Activity: Once the pictures are set aside, copy the records below exactly as they stand.

Stored items from a collection:
BEGIN

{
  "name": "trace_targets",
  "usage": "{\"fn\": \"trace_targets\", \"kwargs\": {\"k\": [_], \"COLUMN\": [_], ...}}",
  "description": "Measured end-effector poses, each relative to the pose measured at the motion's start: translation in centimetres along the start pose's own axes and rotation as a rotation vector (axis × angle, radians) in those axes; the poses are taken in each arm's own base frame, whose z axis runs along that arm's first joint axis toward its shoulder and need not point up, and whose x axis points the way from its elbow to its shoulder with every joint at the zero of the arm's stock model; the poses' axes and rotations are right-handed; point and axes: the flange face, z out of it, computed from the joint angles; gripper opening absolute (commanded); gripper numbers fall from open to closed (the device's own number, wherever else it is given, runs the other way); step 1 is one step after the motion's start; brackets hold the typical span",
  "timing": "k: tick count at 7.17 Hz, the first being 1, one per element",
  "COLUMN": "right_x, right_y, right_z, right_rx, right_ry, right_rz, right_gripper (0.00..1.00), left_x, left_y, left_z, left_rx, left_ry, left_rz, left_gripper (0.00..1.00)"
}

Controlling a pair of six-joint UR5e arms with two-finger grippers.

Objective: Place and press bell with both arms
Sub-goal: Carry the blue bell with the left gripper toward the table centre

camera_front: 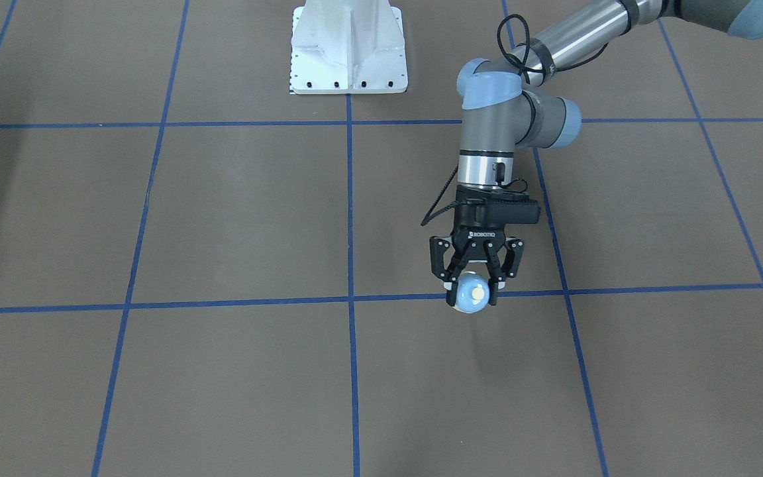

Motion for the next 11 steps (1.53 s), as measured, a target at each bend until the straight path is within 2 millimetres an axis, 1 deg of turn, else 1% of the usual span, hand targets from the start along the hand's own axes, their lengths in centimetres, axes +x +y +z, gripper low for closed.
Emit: {"fn": "trace_targets", "kwargs": {"k": [1,2,3,4,5,7,10,11], "right_x": [0.0,0.0,0.0,0.0,0.1,0.1,0.3,0.4], "right_y": [0.0,0.0,0.0,0.1,0.2,0.3,0.5,0.5], "right_z": [0.1,0.1,0.2,0.3,0.5,0.7,1.0,1.1], "right_rx": [-0.001,-0.002,-0.004,-0.007,-0.009,-0.011,-0.015,-0.018], "right_ry": [0.000,-0.001,-0.002,-0.005,-0.011,-0.024,-0.029,-0.030], "right_rz": [0.000,0.000,0.000,0.002,0.005,0.010,0.014,0.016], "right_gripper": [1.00,1.00,1.00,1.00,1.00,1.00,1.00,1.00], "left_x": [2.5,5.2,8.4,10.8,12.2,13.6,15.9,16.4], "left_y": [2.0,4.0,5.7,7.0,8.3,10.5,13.1,13.7], "left_z": [-1.0,-1.4,-0.8,0.5,1.4,2.1,2.6,2.8], "left_rx": [-0.013,-0.015,-0.001,0.012,0.017,0.019,0.009,0.004], "left_ry": [0.050,0.076,0.085,0.083,0.077,0.063,0.048,0.043], "left_rz": [0.022,0.049,0.064,0.072,0.081,0.102,0.134,0.151], "left_gripper": [0.00,0.00,0.00,0.00,0.00,0.00,0.00,0.00]}}
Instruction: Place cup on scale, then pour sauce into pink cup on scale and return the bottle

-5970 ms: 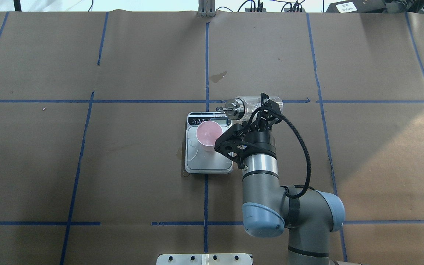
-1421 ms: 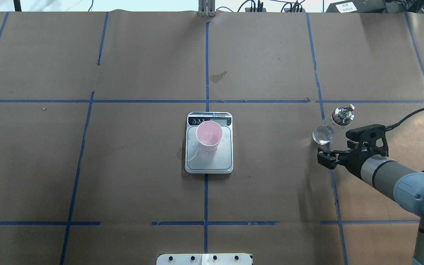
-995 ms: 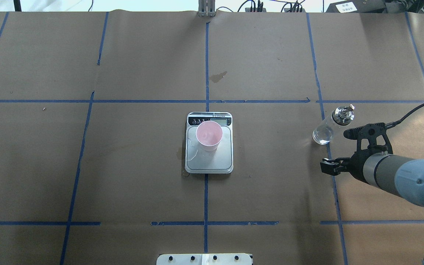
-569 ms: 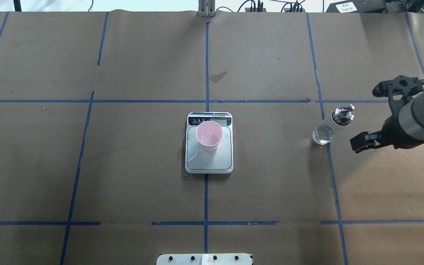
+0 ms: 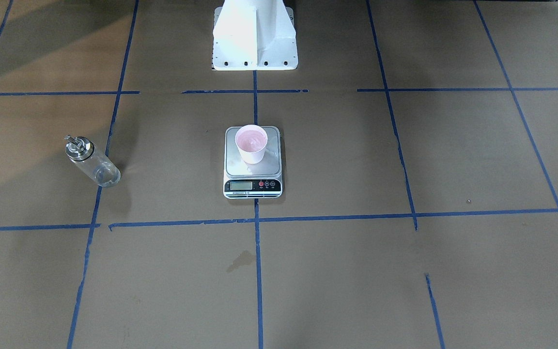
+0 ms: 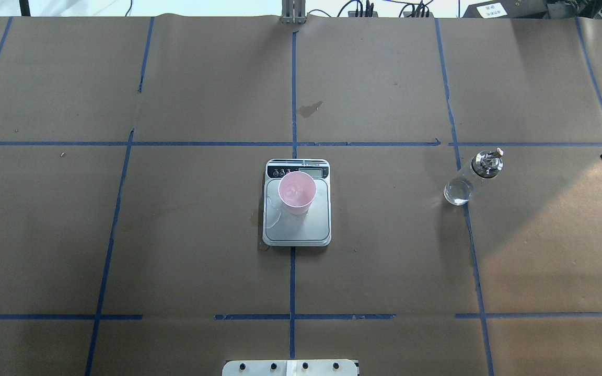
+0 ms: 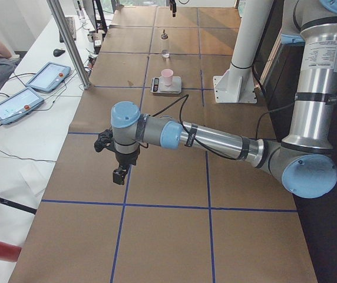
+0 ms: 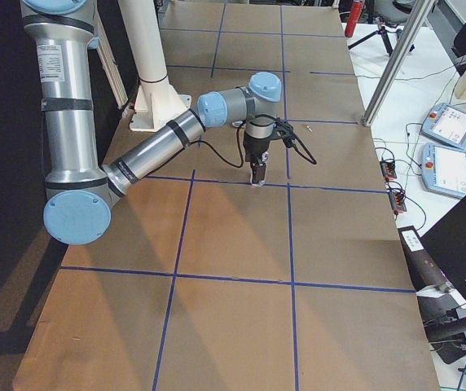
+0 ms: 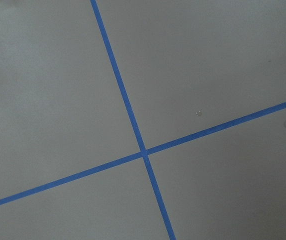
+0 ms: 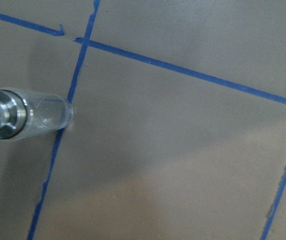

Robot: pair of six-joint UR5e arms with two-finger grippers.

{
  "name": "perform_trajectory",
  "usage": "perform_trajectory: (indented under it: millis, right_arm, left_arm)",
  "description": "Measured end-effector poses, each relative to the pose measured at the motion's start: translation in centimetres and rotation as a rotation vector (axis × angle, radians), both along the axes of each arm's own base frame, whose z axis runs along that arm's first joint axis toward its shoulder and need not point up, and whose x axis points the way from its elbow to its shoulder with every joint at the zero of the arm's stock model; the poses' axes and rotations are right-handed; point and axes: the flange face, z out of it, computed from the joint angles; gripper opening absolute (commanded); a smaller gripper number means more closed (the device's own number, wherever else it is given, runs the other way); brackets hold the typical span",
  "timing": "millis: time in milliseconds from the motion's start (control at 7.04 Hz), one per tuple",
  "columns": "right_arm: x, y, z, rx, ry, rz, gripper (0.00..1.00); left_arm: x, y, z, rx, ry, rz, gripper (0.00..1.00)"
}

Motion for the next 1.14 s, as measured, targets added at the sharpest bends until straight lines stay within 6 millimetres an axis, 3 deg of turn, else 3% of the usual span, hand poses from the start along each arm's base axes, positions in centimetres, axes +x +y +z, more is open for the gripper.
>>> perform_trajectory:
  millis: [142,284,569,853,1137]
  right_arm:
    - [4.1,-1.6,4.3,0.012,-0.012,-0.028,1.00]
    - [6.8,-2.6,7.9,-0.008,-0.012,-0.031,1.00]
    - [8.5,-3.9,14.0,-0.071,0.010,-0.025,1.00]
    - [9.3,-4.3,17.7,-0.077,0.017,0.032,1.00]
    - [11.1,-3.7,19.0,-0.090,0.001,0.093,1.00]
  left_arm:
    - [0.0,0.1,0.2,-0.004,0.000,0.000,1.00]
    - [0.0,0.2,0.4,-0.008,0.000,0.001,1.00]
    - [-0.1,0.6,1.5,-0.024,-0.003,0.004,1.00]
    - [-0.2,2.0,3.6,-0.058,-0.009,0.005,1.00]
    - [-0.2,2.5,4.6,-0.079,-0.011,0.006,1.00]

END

Response area:
{
  "name": "trace_targets",
  "usage": "{\"fn\": \"trace_targets\", \"kwargs\": {\"k\": [_], \"COLUMN\": [_], ...}}",
  "description": "Measured end-effector poses, each relative to the pose measured at the motion's start: translation in centimetres along the start pose's own axes and rotation as a rotation vector (axis × angle, radians) in those axes; the poses are taken in each arm's own base frame, whose z axis runs along that arm's first joint axis toward its shoulder and need not point up, and whose x axis points the way from its elbow to its shoulder with every joint at the zero of the arm's stock model; the poses' axes and rotations are right-handed; point and axes: the flange face, z out of it, computed from the joint angles; gripper opening absolute (commanded); gripper numbers fall from open to closed (the device's own number, wherever else it is given, runs the other way); step 1 is one step after the motion's start; brackets hold the typical span",
  "timing": "k: tick count at 7.17 Hz, the first being 1, one per element",
  "COLUMN": "right_x, right_y, right_z, right_rx, right_ry, right_rz, right_gripper (0.00..1.00), left_x, left_y, left_z, left_rx, left_ry, left_rz, left_gripper (0.00..1.00)"
}

Controlling a pair of six-joint UR5e arms with two-finger grippers.

Objective: Place and press bell with both arms
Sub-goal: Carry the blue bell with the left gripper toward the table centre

camera_front: 

Motion for the next 11 steps (1.53 s), as measured, a target at each bend until the straight path is within 2 millimetres an axis, 1 deg of turn, else 1% of the usual span, hand targets from the start along the hand's own axes, their lengths in centimetres, axes +x +y +z, gripper low for closed.
Emit: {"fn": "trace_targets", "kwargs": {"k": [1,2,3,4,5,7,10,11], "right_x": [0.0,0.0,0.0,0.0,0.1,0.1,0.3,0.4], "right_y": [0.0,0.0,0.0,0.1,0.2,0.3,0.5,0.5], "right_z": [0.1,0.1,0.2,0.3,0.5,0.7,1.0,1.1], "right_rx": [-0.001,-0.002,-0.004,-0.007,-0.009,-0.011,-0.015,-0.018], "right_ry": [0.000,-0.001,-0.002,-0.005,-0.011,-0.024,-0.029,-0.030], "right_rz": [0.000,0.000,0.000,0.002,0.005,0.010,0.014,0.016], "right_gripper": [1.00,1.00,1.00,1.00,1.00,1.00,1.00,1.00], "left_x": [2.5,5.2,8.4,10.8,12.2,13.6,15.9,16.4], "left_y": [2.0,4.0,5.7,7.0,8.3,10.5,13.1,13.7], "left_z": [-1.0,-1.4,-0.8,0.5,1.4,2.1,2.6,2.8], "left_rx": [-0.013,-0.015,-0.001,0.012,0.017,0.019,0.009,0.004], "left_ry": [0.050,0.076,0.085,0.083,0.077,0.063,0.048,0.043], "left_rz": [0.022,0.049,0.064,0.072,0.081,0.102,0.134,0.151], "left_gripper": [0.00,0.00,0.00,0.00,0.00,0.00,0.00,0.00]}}
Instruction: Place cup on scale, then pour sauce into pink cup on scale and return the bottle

-5970 ms: 
-1421 ms: 
-995 ms: 
-569 ms: 
+0 ms: 
+0 ms: 
+0 ms: 
+0 ms: 
+0 ms: 
+0 ms: 

Robot: pair of six-joint UR5e arms with two-finger grippers.

{
  "name": "perform_trajectory",
  "usage": "perform_trajectory: (indented under it: millis, right_arm, left_arm)",
  "description": "Measured end-effector poses, each relative to the pose measured at the motion's start: translation in centimetres and rotation as a rotation vector (axis × angle, radians), both along the axes of each arm's own base frame, whose z axis runs along that arm's first joint axis toward its shoulder and need not point up, and whose x axis points the way from its elbow to its shoulder with every joint at the zero of the arm's stock model; the poses' axes and rotations are right-handed; point and axes: the flange face, z out of it, computed from the joint angles; gripper opening absolute (commanded); a smaller gripper number means more closed (the device's own number, wherever else it is given, runs the other way); brackets hold the typical span",
  "timing": "millis: time in milliseconds from the motion's start (control at 7.04 Hz), one per tuple",
  "columns": "right_arm: x, y, z, rx, ry, rz, gripper (0.00..1.00); left_arm: x, y, z, rx, ry, rz, gripper (0.00..1.00)"
}

Motion for the next 1.14 s, as measured, targets added at the sharpest bends until straight lines stay within 6 millimetres an axis, 3 deg of turn, else 3% of the usual span, hand poses from the start along each arm's base axes, positions in centimetres, axes +x +y +z, more is open for the gripper.
>>> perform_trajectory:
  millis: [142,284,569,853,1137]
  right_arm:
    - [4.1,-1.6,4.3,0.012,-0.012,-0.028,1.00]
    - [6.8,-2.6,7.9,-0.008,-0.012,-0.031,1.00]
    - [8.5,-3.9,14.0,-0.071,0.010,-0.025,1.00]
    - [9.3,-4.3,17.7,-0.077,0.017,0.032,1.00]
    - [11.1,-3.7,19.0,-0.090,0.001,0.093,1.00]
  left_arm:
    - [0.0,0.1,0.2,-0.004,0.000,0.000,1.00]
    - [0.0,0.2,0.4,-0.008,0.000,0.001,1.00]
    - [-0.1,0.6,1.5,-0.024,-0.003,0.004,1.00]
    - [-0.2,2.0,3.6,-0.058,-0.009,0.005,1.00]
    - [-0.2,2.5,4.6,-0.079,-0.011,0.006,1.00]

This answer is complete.